[Collected data entries]
BEGIN

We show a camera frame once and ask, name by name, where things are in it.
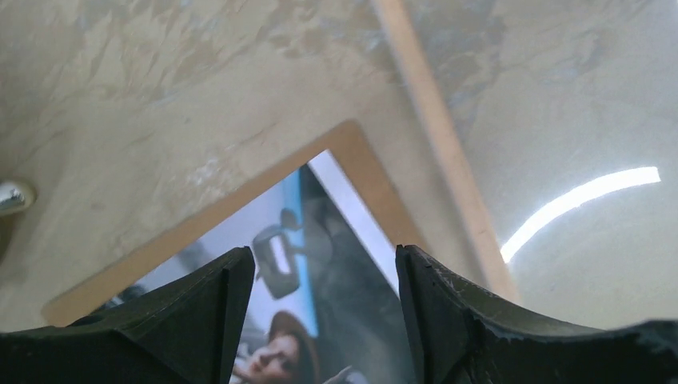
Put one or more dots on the brown backing board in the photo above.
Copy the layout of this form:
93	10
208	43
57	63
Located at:
353	153

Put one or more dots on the glossy photo print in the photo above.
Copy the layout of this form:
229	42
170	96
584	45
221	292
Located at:
324	305

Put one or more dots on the round cabinet with coloured drawers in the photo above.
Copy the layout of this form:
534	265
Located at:
16	197

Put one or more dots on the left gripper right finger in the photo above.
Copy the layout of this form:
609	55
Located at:
460	332

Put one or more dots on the white wooden picture frame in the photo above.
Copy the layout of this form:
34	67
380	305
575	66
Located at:
437	123

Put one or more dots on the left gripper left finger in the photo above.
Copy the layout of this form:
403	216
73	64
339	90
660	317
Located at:
186	331

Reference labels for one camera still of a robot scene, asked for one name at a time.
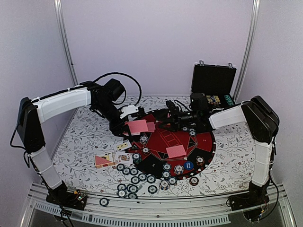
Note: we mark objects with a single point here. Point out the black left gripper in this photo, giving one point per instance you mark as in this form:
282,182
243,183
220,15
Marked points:
117,131

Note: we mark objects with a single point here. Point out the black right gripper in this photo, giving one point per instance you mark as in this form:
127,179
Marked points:
174,114

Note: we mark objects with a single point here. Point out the blue chip stack seat one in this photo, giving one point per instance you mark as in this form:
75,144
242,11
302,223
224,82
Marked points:
192,133

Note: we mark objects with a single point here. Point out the face down card seat eight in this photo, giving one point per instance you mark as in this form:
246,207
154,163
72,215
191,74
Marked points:
151,127

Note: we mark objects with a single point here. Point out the red backed card deck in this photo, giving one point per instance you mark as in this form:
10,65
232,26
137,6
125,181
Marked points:
138,126

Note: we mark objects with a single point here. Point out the face down card seat four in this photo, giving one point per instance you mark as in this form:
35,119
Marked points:
176,151

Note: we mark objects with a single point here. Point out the three of spades card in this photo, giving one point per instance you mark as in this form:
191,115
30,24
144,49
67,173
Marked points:
123,145

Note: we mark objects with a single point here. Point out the blue chip stack seat seven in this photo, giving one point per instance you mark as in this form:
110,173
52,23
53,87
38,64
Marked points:
143,139

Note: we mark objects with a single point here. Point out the king of diamonds card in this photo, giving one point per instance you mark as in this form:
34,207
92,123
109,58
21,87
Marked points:
123,158

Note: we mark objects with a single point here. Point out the blue small blind button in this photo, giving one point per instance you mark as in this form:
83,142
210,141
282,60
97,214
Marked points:
188,165

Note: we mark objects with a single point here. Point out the brown chip stack seat three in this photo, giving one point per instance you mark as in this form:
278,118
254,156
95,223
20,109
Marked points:
200,161

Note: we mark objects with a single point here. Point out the green chip mat seat four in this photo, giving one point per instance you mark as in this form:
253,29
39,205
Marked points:
166,167

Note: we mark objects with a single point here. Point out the red playing card deck box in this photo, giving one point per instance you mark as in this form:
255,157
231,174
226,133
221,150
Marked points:
104,160

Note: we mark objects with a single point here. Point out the blue chip stack seat four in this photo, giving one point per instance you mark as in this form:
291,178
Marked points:
178,169

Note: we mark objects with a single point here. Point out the green chip stack seat six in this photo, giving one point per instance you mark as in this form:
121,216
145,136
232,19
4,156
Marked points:
137,158

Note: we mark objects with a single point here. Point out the green chip mat edge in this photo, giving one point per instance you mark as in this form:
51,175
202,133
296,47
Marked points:
166,174
142,177

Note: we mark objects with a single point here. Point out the green chip table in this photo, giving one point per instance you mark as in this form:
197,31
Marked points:
133,171
126,171

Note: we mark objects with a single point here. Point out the brown 100 poker chip stack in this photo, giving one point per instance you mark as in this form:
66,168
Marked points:
194,181

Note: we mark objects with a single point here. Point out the green chip front cluster top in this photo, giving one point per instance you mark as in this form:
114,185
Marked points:
132,188

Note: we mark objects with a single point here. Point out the green chip cluster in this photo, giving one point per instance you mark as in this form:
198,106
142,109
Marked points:
132,188
132,196

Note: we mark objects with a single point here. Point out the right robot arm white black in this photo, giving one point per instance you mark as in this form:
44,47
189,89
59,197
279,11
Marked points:
260,123

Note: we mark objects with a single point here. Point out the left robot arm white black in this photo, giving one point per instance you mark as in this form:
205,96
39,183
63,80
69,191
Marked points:
34,115

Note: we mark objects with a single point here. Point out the round red black poker mat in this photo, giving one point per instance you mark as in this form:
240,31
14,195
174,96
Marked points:
186,154

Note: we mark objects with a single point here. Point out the black poker chip case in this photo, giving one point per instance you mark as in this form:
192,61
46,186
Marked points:
215,81

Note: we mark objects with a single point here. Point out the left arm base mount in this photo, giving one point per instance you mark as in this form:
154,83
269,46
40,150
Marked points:
75,200

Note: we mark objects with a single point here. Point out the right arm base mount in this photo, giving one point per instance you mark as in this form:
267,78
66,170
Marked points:
252,205

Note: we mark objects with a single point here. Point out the left aluminium frame post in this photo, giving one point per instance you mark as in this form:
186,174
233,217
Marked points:
64,39

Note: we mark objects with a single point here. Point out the aluminium frame post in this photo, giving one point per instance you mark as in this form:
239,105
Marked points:
64,39
248,48

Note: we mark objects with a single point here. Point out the right aluminium frame post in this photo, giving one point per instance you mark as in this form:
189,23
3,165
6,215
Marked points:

END

= WORK TASK =
Nothing but an exact repeat of the records, pictures excluded, belongs in the answer.

= EXERCISE RESULT =
We show a camera frame once and ask, name by name, where things are in it.
Put one or more dots on the brown backing board in the photo above.
Copy the layout of this form:
93	10
208	43
57	63
Located at:
353	153

Put one or more dots on the glossy photo print in the photo above.
Copy the layout of this form:
229	42
170	96
584	45
221	292
Located at:
324	305

Put one or more dots on the round cabinet with coloured drawers in the photo above.
Copy the layout of this form:
534	265
Located at:
16	197

Put one or more dots on the left gripper right finger in the photo above.
Copy the layout of this form:
609	55
Located at:
460	332

Put one or more dots on the white wooden picture frame in the photo above.
Copy the layout of this form:
34	67
380	305
575	66
Located at:
437	123

Put one or more dots on the left gripper left finger in the photo above.
Copy the layout of this form:
403	216
73	64
339	90
660	317
Located at:
186	331

Reference labels for one camera still of a robot scene, asked for one name at a time.
Note: we mark objects with a single point here. Point out the black left gripper in this photo, giving one point per instance you mark as in this form:
282,182
243,183
220,15
Marked points:
117,131

Note: we mark objects with a single point here. Point out the black right gripper in this photo, giving one point per instance you mark as in this form:
127,179
Marked points:
174,114

Note: we mark objects with a single point here. Point out the blue chip stack seat one in this photo, giving one point per instance you mark as in this form:
75,144
242,11
302,223
224,82
Marked points:
192,133

Note: we mark objects with a single point here. Point out the face down card seat eight in this photo, giving one point per instance you mark as in this form:
246,207
154,163
72,215
191,74
Marked points:
151,127

Note: we mark objects with a single point here. Point out the red backed card deck in this photo, giving one point per instance you mark as in this form:
10,65
232,26
137,6
125,181
Marked points:
138,126

Note: we mark objects with a single point here. Point out the face down card seat four in this photo, giving one point per instance you mark as in this form:
35,119
Marked points:
176,151

Note: we mark objects with a single point here. Point out the three of spades card in this photo, giving one point per instance you mark as in this form:
191,115
30,24
144,49
67,173
Marked points:
123,145

Note: we mark objects with a single point here. Point out the blue chip stack seat seven in this photo, giving one point per instance you mark as in this form:
110,173
52,23
53,87
38,64
Marked points:
143,139

Note: we mark objects with a single point here. Point out the king of diamonds card in this photo, giving one point per instance you mark as in this form:
34,207
92,123
109,58
21,87
Marked points:
123,158

Note: we mark objects with a single point here. Point out the blue small blind button in this photo, giving one point per instance you mark as in this form:
83,142
210,141
282,60
97,214
Marked points:
188,165

Note: we mark objects with a single point here. Point out the brown chip stack seat three in this photo, giving one point per instance you mark as in this form:
278,118
254,156
95,223
20,109
Marked points:
200,161

Note: we mark objects with a single point here. Point out the green chip mat seat four in this photo, giving one point per instance you mark as in this form:
253,29
39,205
Marked points:
166,167

Note: we mark objects with a single point here. Point out the red playing card deck box in this photo, giving one point per instance you mark as in this form:
255,157
231,174
226,133
221,150
Marked points:
104,160

Note: we mark objects with a single point here. Point out the blue chip stack seat four in this photo, giving one point per instance you mark as in this form:
291,178
Marked points:
178,169

Note: we mark objects with a single point here. Point out the green chip stack seat six in this photo, giving one point per instance you mark as in this form:
121,216
145,136
232,19
4,156
Marked points:
137,158

Note: we mark objects with a single point here. Point out the green chip mat edge in this photo, giving one point per instance you mark as in this form:
51,175
202,133
296,47
Marked points:
166,174
142,177

Note: we mark objects with a single point here. Point out the green chip table in this photo, giving one point per instance you mark as in this form:
197,31
Marked points:
133,171
126,171

Note: we mark objects with a single point here. Point out the brown 100 poker chip stack in this photo, giving one point per instance you mark as in this form:
66,168
Marked points:
194,181

Note: we mark objects with a single point here. Point out the green chip front cluster top in this photo, giving one point per instance you mark as in this form:
114,185
Marked points:
132,188

Note: we mark objects with a single point here. Point out the green chip cluster in this photo, giving one point per instance you mark as in this form:
198,106
142,109
Marked points:
132,188
132,196

Note: we mark objects with a single point here. Point out the right robot arm white black in this photo, giving one point per instance you mark as in this form:
44,47
189,89
59,197
279,11
Marked points:
260,123

Note: we mark objects with a single point here. Point out the left robot arm white black in this photo, giving one point per instance you mark as in this form:
205,96
39,183
63,80
69,191
Marked points:
34,115

Note: we mark objects with a single point here. Point out the round red black poker mat in this photo, giving one point per instance you mark as in this form:
240,31
14,195
174,96
Marked points:
186,154

Note: we mark objects with a single point here. Point out the black poker chip case in this photo, giving one point per instance you mark as in this form:
192,61
46,186
Marked points:
215,81

Note: we mark objects with a single point here. Point out the left arm base mount in this photo, giving one point per instance you mark as in this form:
154,83
269,46
40,150
Marked points:
75,200

Note: we mark objects with a single point here. Point out the right arm base mount in this photo, giving one point per instance you mark as in this form:
267,78
66,170
Marked points:
252,205

Note: we mark objects with a single point here. Point out the left aluminium frame post in this photo, giving one point per instance you mark as in this form:
186,174
233,217
Marked points:
64,39

Note: we mark objects with a single point here. Point out the aluminium frame post in this photo, giving one point per instance you mark as in this form:
239,105
Marked points:
64,39
248,48

Note: we mark objects with a single point here. Point out the right aluminium frame post in this photo, giving one point per instance you mark as in this form:
189,23
3,165
6,215
Marked points:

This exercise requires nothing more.